The method according to claim 1, wherein the next pitch pulse position at which the amplitude value of the residual signal becomes larger than the predetermined value is selected near the position separated by the pitch period from the preceding pitch pulse position of the driving sound source, and when the selection is impossible A speech coding apparatus characterized by extracting both front and rear pulse intervals as pitch periods, using the peak position of the phase equalization residual as a later pitch pulse position.

2. The driving sound source signal stored in the latest past predetermined time used in the driving sound source generating unit is stored in an adaptive codebook for voiced sound, and in the case of voiced voice, an appropriate number of kinds of time ranges near a pitch period. And a driving sound source signal is selectively used for only.

An analysis unit for calculating an LPC parameter of an input voice signal, a pitch extraction processor for extracting a pitch period of the voice signal, a pitch period extracted by the pitch extraction processor and a synthesized voice signal based on the LPC parameter A synthesized voiced voice signal generator, a synthesized voiced voice signal generator for generating a synthesized voiced voice signal based on the voice signal and the LPC parameter, the synthesized voiced voice signal generator and a synthesized voiceless voice signal generator A comparator for comparing the synthesized voiced voice signal and the synthesized voiceless voice signal with the voice signal, respectively, a selection unit for selecting either voice voice signal or synthesized voiceless voice signal based on the comparison result by the comparator; And a selection signal selected by the selection unit and an analysis by the analysis unit. A speech encoding apparatus comprising a multiplexer for multiplexing LPC parameters, wherein the selector selects a synthesized speech signal having a small error from the speech signal by comparing the synthesized speech signal, the synthesized speech signal, and the speech signal, respectively. Speech encoding apparatus characterized in that the.

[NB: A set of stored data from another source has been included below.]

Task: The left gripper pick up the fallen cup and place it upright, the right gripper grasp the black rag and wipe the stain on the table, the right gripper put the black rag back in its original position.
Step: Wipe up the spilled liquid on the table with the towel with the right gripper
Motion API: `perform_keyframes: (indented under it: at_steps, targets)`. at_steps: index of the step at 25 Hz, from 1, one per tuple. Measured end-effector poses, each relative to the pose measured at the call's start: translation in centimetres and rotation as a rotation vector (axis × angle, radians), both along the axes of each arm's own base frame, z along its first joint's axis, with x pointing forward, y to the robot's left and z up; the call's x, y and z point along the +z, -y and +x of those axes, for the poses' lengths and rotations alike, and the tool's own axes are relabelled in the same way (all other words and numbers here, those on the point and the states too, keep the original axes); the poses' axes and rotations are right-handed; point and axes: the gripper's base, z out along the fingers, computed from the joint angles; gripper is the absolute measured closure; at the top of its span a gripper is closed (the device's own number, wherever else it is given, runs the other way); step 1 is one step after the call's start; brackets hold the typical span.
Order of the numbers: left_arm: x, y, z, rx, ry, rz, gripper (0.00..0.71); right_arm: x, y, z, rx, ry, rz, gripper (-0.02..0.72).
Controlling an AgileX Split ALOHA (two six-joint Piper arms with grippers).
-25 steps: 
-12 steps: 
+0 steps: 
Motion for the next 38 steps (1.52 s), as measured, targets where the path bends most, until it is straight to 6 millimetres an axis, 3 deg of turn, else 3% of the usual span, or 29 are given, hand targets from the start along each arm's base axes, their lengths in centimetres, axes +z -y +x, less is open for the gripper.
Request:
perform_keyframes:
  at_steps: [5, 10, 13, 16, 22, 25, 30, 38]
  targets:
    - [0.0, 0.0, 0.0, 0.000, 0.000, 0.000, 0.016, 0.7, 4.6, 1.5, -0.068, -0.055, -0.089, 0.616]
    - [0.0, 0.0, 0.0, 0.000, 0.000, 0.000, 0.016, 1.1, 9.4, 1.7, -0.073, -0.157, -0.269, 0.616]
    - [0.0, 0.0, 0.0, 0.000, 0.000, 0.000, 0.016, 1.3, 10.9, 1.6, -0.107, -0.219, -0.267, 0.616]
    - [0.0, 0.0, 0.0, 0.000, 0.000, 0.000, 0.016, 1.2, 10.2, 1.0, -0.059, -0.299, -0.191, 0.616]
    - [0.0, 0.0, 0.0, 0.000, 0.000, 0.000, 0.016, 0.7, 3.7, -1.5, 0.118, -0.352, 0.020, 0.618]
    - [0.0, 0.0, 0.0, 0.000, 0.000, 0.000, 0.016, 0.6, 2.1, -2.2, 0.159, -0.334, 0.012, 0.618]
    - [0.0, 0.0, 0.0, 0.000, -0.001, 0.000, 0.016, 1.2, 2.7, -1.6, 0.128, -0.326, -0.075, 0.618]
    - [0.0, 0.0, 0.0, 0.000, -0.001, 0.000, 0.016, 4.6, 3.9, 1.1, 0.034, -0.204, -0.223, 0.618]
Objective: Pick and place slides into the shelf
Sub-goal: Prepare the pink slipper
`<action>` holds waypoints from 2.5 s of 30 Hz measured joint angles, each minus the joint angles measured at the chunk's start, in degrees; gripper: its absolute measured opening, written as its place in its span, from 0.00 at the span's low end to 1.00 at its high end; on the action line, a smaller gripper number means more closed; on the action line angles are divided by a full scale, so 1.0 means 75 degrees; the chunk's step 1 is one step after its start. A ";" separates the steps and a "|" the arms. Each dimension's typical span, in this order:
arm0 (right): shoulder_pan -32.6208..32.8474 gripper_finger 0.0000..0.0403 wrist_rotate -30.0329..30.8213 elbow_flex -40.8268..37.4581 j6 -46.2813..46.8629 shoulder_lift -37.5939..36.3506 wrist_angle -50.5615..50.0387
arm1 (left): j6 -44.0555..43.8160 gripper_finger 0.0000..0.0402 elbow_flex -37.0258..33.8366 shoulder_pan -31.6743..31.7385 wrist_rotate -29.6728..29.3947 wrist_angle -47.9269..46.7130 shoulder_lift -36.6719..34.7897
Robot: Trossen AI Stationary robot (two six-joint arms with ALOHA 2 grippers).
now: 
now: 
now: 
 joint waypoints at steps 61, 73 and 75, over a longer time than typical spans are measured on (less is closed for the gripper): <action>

6. The apparatus according to claim 5, wherein the synthesized voiced voice signal generator comprises a pulse pattern generator for generating a pulse pattern based on the pitch period, an adaptive codebook for voiced sound containing the latest driving sound source data for voiced sound, and noise data. And a synthesized filter for generating a synthesized voiced voice signal based on the stored voice coded noise codebook and the pulse pattern generator, the voice coded adaptive codebook, and the voiced noise codebook. And a speech coder generated by the synthesis filter based on output data of a pattern generator, an adaptive codebook for voiced sound, and a noise codebook for voiced sound.

6. The apparatus according to claim 5, wherein the synthesized unvoiced speech signal generator is an unvoiced adaptive codebook for storing driving sound source data of the past unvoiced voice, an unvoiced noise codebook for storing noise data, and the unvoiced adaptive code portion and unvoiced sound And a synthesized filter for generating a synthesized unvoiced speech signal based on the output data of the noise codebook, wherein the synthesized unvoiced speech signal generates a synthesized unvoiced speech signal based on the output data of the unvoiced adaptive codebook and unvoiced noise codebook. A speech coding device, characterized in that it is generated by a synthesis filter.

The voiced sound driving sound source data stored in the voiced sound adaptation codebook when the synthesized voiced voice signal synthesized by the synthesized voiced voice signal generator is selected by the selection unit. The voiced sound driving sound source data stored in the voiced sound adaptive codebook is copied to the voiced sound when the synthesized unvoiced speech signal synthesized by the synthesized unvoiced speech signal generation unit is selected by the selection unit. Copied into an adaptive codebook,

If the synthesized unvoiced speech signal synthesized by the synthesized unvoiced speech signal generation unit is selected by the selection unit, the unvoiced sound driving data stored in the unvoiced speech adaptive codebook is copied to the voiced speech adaptive codebook. Speech coding device.